* [Your goal]
Gather the lines from the material that contain "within".

START Dataset entries

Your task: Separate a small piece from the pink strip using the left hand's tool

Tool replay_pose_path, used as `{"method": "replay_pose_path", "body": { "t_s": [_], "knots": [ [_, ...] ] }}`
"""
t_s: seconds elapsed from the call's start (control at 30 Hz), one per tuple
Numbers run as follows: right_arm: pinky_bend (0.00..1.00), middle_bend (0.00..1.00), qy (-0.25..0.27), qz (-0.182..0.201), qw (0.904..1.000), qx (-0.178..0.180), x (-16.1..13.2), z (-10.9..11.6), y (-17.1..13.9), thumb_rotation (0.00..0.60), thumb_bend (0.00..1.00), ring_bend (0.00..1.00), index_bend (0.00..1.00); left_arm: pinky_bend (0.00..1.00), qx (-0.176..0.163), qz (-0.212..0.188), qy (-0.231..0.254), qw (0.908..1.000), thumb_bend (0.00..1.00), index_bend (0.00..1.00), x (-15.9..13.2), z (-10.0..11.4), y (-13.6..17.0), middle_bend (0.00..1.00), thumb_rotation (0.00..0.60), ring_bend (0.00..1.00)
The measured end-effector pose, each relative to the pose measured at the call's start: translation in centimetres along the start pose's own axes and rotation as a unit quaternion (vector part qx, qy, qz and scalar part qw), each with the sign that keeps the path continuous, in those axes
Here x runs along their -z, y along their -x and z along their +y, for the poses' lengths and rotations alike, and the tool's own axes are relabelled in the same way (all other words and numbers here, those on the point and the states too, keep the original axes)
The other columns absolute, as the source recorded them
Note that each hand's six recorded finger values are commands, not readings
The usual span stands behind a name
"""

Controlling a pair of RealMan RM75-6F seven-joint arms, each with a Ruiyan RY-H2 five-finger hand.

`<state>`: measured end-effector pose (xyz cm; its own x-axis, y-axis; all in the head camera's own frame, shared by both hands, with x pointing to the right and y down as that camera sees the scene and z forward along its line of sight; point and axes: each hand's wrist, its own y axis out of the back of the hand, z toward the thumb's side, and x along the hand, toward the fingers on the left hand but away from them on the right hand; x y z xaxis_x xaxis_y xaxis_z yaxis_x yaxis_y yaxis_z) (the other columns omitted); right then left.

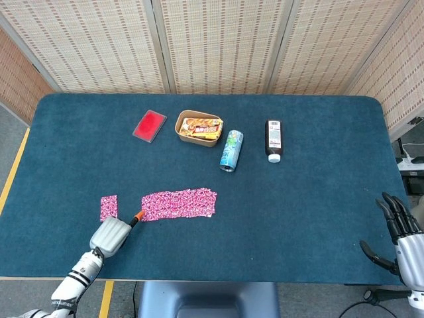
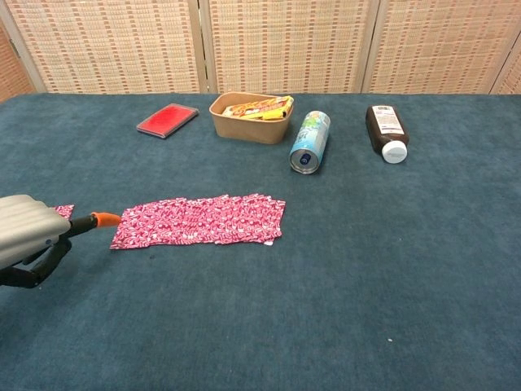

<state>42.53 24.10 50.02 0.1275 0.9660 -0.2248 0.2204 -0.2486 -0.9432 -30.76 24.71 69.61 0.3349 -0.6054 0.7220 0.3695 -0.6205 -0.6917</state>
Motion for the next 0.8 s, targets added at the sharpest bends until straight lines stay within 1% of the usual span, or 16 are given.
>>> {"method": "replay_pose_path", "body": {
  "t_s": [0.2, 0.37, 0.8],
  "knots": [
    [0.21, 0.00, -0.001, -0.001, 1.0000, -0.002, 0.0, -0.1, 0.0, 0.600, 0.19, 0.00, 0.00, 0.66, 0.014, -0.004, -0.003, 0.9999, 0.84, 0.00, -0.5, -0.4, -1.2, 0.71, 0.600, 0.65],
    [0.21, 0.00, -0.002, -0.002, 1.0000, -0.003, 0.1, -0.1, 0.1, 0.600, 0.19, 0.00, 0.00, 0.66, 0.017, -0.001, -0.007, 0.9998, 0.84, 0.00, -0.8, -0.2, -2.3, 0.71, 0.600, 0.65],
    [0.21, 0.00, 0.001, -0.002, 1.0000, -0.003, 0.1, 0.0, 0.1, 0.600, 0.19, 0.00, 0.00, 0.66, 0.039, 0.010, -0.006, 0.9992, 0.84, 0.00, -0.4, -1.0, -2.7, 0.71, 0.600, 0.65]
  ]
}}
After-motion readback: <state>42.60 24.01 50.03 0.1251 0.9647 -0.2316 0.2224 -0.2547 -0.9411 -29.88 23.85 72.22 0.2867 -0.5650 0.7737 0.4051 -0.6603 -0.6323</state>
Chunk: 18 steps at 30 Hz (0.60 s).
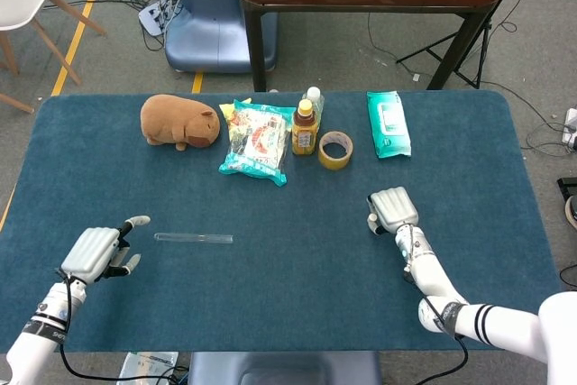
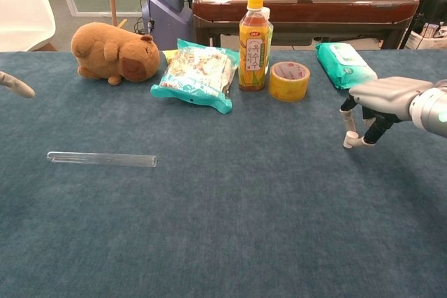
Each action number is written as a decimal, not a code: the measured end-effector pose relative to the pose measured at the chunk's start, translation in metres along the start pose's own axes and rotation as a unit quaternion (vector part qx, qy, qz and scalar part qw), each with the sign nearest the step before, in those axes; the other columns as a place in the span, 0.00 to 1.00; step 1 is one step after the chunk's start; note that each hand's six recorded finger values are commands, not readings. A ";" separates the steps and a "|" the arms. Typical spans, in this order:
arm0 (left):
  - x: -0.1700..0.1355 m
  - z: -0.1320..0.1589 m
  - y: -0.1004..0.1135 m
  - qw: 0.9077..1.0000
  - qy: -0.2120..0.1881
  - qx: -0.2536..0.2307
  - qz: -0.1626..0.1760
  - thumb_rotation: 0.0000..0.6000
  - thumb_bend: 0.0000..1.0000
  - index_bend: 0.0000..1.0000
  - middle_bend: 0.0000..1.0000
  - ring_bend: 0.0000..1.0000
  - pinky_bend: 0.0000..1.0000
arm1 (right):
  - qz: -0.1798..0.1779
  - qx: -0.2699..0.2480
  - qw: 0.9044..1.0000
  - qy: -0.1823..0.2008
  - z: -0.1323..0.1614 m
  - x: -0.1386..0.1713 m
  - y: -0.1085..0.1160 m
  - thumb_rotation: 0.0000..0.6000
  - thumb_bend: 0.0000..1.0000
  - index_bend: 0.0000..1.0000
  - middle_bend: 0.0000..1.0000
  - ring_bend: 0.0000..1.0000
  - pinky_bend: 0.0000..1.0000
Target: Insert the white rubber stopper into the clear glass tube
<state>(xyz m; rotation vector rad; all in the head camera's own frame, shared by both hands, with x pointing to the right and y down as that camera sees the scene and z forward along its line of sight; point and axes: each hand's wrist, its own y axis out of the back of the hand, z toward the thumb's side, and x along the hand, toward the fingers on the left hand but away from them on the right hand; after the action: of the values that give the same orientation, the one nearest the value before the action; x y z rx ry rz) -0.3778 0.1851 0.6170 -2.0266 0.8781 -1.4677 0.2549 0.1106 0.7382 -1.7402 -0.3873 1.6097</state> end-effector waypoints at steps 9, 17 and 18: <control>0.022 0.019 0.013 0.998 -0.038 0.046 0.007 1.00 0.36 0.36 0.94 1.00 0.97 | -0.063 -0.033 0.997 0.017 -0.009 0.034 0.049 0.97 0.42 0.58 1.00 1.00 1.00; 0.054 0.054 0.000 0.993 -0.077 0.085 -0.013 1.00 0.35 0.37 0.95 1.00 0.97 | -0.126 -0.052 0.991 0.002 -0.040 0.078 0.103 0.97 0.42 0.59 1.00 1.00 1.00; 0.059 0.059 -0.002 0.993 -0.080 0.091 -0.014 1.00 0.35 0.37 0.95 1.00 0.97 | -0.132 -0.053 0.990 -0.001 -0.044 0.082 0.107 0.97 0.42 0.59 1.00 1.00 1.00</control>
<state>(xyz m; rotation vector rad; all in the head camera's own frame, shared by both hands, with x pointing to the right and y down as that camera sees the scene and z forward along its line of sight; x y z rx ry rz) -0.3088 0.1442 0.6385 -1.9938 0.6296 -1.3271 0.2841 0.0765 0.6035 -1.6860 -0.6852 1.4224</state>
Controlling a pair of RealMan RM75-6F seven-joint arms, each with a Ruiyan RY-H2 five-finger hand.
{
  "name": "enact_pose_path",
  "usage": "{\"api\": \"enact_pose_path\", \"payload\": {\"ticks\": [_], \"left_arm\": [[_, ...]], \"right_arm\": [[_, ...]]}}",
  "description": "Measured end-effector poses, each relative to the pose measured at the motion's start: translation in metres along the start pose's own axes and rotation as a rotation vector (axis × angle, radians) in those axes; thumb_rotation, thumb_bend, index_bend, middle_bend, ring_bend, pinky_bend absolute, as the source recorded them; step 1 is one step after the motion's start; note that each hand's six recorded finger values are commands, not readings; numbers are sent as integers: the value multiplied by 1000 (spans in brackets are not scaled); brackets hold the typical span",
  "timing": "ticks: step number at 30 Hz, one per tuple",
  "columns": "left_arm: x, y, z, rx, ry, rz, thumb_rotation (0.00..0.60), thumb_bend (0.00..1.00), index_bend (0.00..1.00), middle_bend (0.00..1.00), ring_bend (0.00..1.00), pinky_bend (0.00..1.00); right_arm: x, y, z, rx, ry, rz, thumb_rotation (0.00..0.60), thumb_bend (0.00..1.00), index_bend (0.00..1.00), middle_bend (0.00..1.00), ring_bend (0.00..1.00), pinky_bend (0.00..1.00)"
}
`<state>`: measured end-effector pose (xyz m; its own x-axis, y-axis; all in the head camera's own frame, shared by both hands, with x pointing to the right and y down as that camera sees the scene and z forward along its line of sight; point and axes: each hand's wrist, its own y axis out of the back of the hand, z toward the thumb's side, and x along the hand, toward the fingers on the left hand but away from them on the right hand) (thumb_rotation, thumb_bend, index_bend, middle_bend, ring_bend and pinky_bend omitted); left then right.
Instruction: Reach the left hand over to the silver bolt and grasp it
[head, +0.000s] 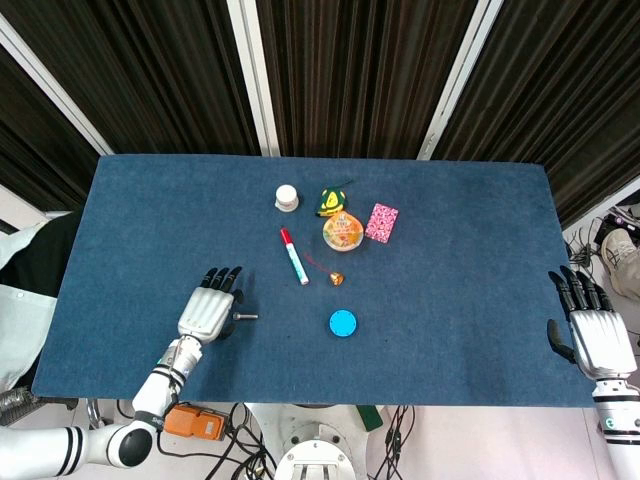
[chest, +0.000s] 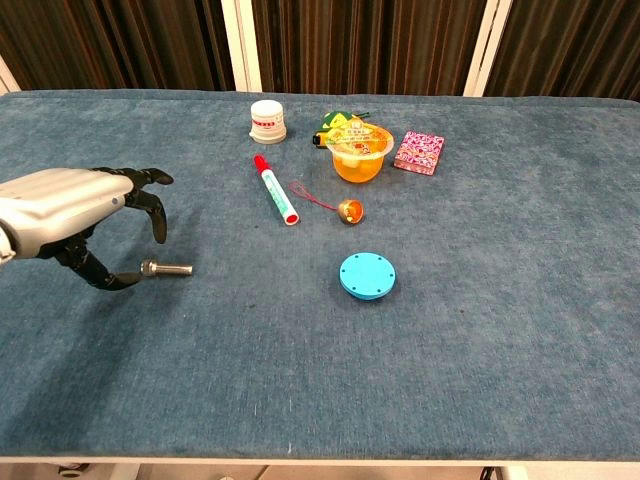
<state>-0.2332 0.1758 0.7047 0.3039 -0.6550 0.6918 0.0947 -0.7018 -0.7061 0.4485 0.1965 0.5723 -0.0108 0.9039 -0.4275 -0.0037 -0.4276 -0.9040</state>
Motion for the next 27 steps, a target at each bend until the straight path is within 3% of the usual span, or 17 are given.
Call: {"api": "enact_pose_path", "payload": {"ticks": [27], "left_arm": [[14,-5,17,21,11,-17,600,302,496,16,0,67]], "right_arm": [[-1,-1,-1,1,-8,6,600,717,57,75,67,164]]}}
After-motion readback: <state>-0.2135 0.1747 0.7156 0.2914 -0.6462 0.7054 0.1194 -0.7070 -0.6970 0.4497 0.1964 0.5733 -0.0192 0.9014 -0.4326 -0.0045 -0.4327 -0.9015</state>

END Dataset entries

* [Exercise response]
Motion for the next 0.8 s, targets added at the sharpest bends until straight lines stay within 1% of the usual span, or 16 are given.
Motion for the next 27 steps, a target at each bend until the straight path is within 3% of the usual span, or 17 are given.

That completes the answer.